> **TASK GOAL**:
Each line of the material, from the first through the one containing "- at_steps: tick", is to be written out exactly.

> **DATASET SECTION**:
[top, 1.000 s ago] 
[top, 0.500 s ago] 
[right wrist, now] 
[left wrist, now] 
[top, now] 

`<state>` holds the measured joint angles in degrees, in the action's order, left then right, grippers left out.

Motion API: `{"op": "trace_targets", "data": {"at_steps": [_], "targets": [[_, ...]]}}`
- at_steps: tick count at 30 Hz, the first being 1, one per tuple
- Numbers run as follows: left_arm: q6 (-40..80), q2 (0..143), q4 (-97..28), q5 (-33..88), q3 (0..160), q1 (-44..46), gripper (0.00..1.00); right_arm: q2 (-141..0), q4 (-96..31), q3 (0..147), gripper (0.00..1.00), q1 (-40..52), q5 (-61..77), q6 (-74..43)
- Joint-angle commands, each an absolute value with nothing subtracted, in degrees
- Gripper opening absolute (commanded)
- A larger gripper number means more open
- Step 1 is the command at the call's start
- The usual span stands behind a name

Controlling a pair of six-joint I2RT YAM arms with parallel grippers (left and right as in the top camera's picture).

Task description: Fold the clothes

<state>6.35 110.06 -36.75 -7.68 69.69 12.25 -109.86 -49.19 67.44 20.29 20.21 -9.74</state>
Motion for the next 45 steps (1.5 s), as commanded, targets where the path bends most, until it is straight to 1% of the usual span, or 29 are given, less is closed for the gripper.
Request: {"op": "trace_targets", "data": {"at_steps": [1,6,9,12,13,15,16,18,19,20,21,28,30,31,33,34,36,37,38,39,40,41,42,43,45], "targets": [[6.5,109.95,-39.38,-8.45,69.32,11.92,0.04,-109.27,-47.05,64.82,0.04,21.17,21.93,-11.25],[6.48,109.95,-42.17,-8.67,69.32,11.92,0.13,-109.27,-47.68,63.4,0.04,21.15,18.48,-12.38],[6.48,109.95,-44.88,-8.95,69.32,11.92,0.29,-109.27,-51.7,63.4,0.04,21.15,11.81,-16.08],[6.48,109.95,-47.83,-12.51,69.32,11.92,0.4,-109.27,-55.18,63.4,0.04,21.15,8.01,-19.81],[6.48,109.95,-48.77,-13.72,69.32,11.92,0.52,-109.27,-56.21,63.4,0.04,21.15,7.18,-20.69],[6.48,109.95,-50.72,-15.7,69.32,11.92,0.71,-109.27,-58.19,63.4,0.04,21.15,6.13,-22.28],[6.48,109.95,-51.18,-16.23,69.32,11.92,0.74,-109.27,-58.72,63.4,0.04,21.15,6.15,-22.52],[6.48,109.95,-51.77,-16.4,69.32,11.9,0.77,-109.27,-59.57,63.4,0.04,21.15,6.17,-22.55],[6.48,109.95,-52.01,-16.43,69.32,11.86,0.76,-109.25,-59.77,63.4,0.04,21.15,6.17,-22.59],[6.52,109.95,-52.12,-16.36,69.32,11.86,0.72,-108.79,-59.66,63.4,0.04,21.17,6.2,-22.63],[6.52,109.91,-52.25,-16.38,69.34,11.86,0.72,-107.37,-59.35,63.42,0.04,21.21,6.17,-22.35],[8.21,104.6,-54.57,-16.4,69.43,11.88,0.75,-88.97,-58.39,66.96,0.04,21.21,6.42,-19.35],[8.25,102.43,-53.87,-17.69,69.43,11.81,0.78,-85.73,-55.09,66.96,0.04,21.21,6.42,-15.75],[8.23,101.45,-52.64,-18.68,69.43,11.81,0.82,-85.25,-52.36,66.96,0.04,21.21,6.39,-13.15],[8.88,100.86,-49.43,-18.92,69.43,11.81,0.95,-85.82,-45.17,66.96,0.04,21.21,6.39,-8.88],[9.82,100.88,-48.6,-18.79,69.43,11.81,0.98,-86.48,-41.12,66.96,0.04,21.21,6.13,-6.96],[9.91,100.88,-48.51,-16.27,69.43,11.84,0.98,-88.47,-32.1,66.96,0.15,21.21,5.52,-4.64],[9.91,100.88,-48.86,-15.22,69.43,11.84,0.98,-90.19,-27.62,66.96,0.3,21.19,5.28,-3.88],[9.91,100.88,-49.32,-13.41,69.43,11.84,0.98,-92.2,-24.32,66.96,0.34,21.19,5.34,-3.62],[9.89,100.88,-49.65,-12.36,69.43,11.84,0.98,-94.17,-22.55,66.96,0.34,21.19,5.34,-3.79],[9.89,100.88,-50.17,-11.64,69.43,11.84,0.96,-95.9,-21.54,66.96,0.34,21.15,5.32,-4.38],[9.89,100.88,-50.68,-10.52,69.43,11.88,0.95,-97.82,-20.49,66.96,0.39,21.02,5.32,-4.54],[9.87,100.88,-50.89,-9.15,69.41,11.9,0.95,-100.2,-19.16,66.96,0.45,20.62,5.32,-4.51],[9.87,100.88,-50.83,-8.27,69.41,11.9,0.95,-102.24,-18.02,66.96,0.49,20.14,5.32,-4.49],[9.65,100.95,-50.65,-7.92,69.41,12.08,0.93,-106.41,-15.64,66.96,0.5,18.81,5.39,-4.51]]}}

> **REPLY TO THE TASK**:
[top, 1.000 s ago] 
[top, 0.500 s ago] 
[right wrist, now] 
[left wrist, now] 
[top, now] 

`<state>` holds the measured joint angles in degrees, in the action's order, left then right, grippers left out.

Motion API: `{"op": "trace_targets", "data": {"at_steps": [_], "targets": [[_, ...]]}}`
- at_steps: tick count at 30 Hz, the first being 1, one per tuple

The output as shown is complete.